See docs/FORMS_INTEGRATION_GUIDE.md for complete implementation examples.


8. Build, exports & distribution

  • Build is handled by tsup (tsup.config.ts) with many named entrypoints listed in the allEntries map.
  • For a new public module, you typically need to:
    1. Add a src/<entry>.ts file that re‑exports the component/types.
    2. Add that entry to the allEntries map in tsup.config.ts.
    3. Run the export‑generation scripts (see package.json generate:exports chain) instead of hand‑editing exports.
  • pnpm build regenerates export maps and registry-export.json automatically.
  • Keep sideEffects: false accurate: if you introduce code with side effects at import time, refactor or mark it explicitly.

9. Recommended workflows for agents

9.1 Modify an existing UI component

  1. Locate it under components/ui/* and inspect usages if needed.
  2. Check whether the change can be expressed via CSS variables instead of new hard‑coded styles.
  3. Update props and implementation conservatively; keep public API stable when possible.
  4. Add or update tests if behavior changes.
  5. Run pnpm test and pnpm type-check.

9.2 Add a new block

  1. Identify the closest existing block category and use that as a template.
  2. Implement the block under components/blocks/<category>/ with JSON‑friendly props.
  3. Create a src/<block-name>.ts entry that re‑exports the block and its props type.
  4. Register it in the block registry with good semantic tags.
  5. If it includes a form, wire it using the patterns in docs/FORMS_INTEGRATION_GUIDE.md.
  6. Add tests for basic rendering and key behaviors.

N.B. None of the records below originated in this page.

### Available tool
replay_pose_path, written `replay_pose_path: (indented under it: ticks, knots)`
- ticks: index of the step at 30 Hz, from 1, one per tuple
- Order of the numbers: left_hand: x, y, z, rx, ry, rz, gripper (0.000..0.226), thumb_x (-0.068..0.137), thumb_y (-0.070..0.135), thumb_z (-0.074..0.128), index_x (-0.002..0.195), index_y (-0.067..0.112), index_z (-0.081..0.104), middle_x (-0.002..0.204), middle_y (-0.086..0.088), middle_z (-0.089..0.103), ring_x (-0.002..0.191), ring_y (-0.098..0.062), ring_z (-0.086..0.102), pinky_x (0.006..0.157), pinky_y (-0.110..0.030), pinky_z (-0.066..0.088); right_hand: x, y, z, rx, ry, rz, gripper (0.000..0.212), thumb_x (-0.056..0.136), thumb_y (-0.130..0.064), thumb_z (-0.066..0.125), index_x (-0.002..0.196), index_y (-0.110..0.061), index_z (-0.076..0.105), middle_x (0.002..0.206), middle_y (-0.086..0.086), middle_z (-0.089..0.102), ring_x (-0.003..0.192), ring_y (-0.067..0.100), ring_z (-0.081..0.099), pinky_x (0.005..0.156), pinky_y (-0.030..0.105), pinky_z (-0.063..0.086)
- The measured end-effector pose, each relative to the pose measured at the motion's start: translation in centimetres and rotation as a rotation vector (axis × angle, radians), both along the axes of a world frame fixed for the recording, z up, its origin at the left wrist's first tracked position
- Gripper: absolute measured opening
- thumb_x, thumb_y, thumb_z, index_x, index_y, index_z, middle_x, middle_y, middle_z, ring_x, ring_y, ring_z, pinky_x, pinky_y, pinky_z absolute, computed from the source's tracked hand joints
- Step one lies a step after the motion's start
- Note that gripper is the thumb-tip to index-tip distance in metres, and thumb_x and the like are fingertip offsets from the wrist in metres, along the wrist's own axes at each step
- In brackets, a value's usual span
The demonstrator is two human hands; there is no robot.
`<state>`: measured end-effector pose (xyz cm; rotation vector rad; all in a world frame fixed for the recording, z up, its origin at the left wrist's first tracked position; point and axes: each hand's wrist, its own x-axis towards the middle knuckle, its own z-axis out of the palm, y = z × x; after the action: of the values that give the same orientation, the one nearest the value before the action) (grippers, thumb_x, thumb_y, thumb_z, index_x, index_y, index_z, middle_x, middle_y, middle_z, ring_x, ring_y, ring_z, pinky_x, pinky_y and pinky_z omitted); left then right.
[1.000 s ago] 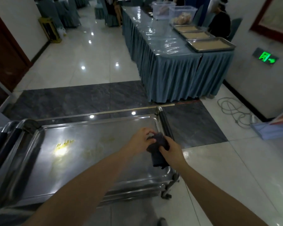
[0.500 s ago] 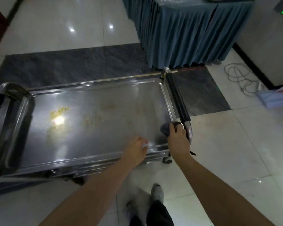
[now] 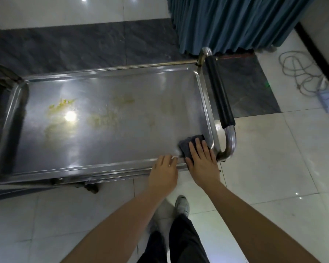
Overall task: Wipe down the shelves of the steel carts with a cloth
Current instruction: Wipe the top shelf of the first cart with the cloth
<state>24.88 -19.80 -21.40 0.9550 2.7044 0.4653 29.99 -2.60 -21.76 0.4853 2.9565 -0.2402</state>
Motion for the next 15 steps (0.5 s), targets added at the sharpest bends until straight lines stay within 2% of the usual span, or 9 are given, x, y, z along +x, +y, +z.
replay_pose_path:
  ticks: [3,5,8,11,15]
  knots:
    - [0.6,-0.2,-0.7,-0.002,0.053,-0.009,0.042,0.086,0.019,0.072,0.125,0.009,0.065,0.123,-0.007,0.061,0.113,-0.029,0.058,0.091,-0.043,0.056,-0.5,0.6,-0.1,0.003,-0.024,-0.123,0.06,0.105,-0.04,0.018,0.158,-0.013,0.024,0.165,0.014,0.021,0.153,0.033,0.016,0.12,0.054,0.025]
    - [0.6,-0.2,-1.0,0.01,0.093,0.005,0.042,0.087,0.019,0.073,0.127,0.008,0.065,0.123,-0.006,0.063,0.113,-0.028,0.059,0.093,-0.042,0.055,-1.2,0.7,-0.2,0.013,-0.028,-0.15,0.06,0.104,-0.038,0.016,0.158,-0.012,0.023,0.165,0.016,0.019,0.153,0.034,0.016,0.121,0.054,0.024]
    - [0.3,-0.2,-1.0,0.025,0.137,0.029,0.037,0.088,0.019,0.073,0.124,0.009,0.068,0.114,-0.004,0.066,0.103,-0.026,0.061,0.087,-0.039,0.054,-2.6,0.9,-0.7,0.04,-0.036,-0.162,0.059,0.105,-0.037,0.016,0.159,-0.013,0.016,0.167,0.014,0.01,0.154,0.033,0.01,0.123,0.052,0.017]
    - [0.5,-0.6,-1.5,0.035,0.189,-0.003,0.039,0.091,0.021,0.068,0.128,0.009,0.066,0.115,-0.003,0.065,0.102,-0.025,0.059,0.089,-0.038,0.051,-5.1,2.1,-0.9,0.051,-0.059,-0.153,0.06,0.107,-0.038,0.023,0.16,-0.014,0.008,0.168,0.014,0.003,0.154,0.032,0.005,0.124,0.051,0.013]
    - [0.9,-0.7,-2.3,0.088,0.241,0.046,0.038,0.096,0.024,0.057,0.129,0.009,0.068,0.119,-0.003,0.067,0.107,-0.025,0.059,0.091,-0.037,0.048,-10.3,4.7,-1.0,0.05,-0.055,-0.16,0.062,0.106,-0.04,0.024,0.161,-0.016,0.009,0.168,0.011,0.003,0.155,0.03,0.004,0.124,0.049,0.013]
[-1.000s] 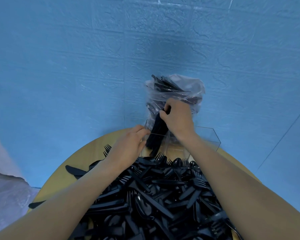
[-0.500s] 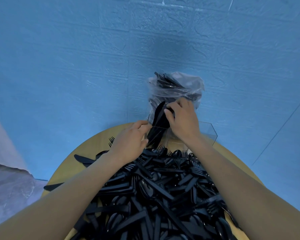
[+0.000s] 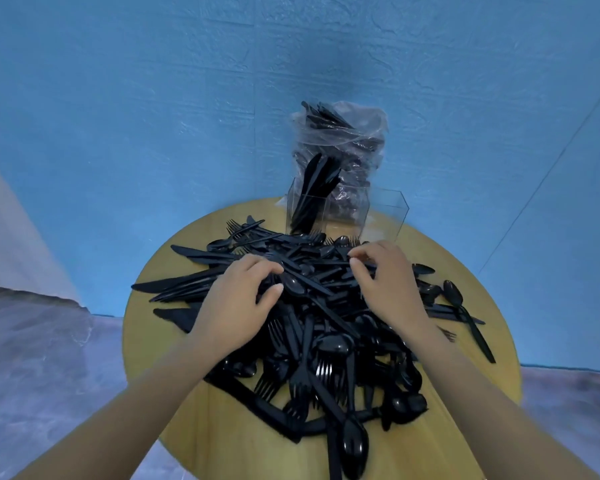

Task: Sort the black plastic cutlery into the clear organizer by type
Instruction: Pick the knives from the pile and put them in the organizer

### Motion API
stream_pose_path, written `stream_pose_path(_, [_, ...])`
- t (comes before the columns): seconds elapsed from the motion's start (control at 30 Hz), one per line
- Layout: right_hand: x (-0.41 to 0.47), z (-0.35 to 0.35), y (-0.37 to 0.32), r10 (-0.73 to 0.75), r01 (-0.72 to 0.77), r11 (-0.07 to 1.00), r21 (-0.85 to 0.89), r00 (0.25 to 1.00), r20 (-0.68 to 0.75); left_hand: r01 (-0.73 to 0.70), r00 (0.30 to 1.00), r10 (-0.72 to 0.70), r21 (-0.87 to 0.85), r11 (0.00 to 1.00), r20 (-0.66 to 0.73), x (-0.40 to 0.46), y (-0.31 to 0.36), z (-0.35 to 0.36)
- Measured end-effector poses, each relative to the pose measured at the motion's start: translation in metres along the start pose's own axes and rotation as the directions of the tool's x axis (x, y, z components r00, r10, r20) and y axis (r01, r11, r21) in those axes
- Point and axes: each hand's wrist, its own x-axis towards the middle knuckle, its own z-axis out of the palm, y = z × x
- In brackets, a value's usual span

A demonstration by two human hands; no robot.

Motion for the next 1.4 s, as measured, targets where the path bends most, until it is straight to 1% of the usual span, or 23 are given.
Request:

9.3 Adjust styling / theming

  1. Edit CSS variables in the base template described in docs/STYLES.md.
  2. Verify dark‑mode behavior and example components still look correct.
  3. Avoid introducing Tailwind config changes that would break consuming apps.

9.4 Update forms behavior

  1. Read docs/FORMS_INTEGRATION_GUIDE.md for the current FormEngine patterns.
  2. Use FormEngine from @page-speed/forms/integration – do NOT use raw useForm/Form/Field directly in blocks.
  3. Expose formEngineSetup?: FormEngineProps as the primary form configuration prop.
  4. For newsletter/button‑group forms, also expose buttonAction?: ActionConfig.
  5. Always provide formSlot?: React.ReactNode as an escape hatch for custom forms.
  6. Define DEFAULT_STYLE_RULES and DEFAULT_FORM_FIELDS at module level.
  7. Ensure all props remain JSON‑serializable for design payload compatibility.
  8. Reference existing blocks:
    • Newsletter pattern: components/blocks/footers/footer-split-image-accordion.tsx
    • Standard form pattern: components/blocks/contact/contact-support.tsx

10. Verification checklist

Before considering a change “done”, an agent should:

  • Run pnpm test (or the narrowest relevant test command).
  • Run pnpm type-check.
  • For export or build‑related changes, run pnpm build locally or ensure CI will run it.
  • Confirm new/changed blocks remain JSON‑serializable and correctly wired into the registry.
  • Confirm any styling changes go through CSS variables and respect Tailwind 4 expectations.

If any of these cannot be completed (e.g. missing environment or permissions), clearly note what was skipped and why in the PR description or commit message.